EXERCISE AIM: From the data that follows, report the number of lines including "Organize", and only that number.

****************************************

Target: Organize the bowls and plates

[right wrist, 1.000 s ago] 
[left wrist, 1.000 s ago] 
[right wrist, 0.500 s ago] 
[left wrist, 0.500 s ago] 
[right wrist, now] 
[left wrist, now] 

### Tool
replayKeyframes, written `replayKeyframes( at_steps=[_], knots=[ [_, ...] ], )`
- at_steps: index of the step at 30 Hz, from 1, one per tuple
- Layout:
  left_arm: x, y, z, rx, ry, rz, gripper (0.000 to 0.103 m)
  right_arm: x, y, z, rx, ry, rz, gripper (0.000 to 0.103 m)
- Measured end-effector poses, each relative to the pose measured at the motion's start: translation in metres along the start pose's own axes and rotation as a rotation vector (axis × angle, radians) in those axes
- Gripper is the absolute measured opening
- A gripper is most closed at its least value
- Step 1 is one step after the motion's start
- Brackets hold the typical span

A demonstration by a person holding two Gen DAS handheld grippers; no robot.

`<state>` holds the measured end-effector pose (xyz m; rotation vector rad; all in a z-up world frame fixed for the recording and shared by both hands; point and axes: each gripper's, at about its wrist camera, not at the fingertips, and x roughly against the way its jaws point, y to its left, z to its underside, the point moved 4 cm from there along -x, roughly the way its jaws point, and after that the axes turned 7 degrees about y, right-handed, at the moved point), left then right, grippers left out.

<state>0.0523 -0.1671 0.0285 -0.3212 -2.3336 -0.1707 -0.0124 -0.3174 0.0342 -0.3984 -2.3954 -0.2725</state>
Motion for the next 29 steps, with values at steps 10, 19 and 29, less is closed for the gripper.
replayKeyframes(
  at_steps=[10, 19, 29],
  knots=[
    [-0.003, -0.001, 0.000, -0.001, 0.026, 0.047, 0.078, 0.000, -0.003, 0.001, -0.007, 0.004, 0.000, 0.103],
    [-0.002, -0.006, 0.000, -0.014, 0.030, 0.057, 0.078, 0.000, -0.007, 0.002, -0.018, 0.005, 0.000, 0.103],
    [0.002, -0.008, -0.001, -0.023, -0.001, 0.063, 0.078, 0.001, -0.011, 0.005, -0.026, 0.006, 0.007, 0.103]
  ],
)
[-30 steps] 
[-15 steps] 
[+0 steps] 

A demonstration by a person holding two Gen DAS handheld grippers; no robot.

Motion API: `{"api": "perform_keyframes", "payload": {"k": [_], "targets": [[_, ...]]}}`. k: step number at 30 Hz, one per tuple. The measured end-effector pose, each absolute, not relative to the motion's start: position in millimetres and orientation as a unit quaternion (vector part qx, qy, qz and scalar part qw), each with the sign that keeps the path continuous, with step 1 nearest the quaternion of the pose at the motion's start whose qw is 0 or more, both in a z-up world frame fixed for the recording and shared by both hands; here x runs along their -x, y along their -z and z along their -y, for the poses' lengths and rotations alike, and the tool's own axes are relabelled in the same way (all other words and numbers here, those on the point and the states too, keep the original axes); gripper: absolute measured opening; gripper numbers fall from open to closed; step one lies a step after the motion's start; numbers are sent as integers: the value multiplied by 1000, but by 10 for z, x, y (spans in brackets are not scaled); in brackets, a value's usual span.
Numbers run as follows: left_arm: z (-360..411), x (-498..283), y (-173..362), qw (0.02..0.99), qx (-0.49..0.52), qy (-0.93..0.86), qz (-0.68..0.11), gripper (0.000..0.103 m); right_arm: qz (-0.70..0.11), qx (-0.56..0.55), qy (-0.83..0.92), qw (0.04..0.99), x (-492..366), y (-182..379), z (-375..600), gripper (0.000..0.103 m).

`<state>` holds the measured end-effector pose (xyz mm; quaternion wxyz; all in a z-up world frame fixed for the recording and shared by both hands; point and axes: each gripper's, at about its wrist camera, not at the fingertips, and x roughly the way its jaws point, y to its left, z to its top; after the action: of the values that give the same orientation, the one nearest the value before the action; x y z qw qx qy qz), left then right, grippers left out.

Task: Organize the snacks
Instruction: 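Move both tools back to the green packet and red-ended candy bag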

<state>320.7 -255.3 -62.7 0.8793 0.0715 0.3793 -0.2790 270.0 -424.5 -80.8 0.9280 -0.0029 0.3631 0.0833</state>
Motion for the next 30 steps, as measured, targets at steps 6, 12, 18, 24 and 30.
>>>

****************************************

SOLUTION TO THIS EXERCISE: 2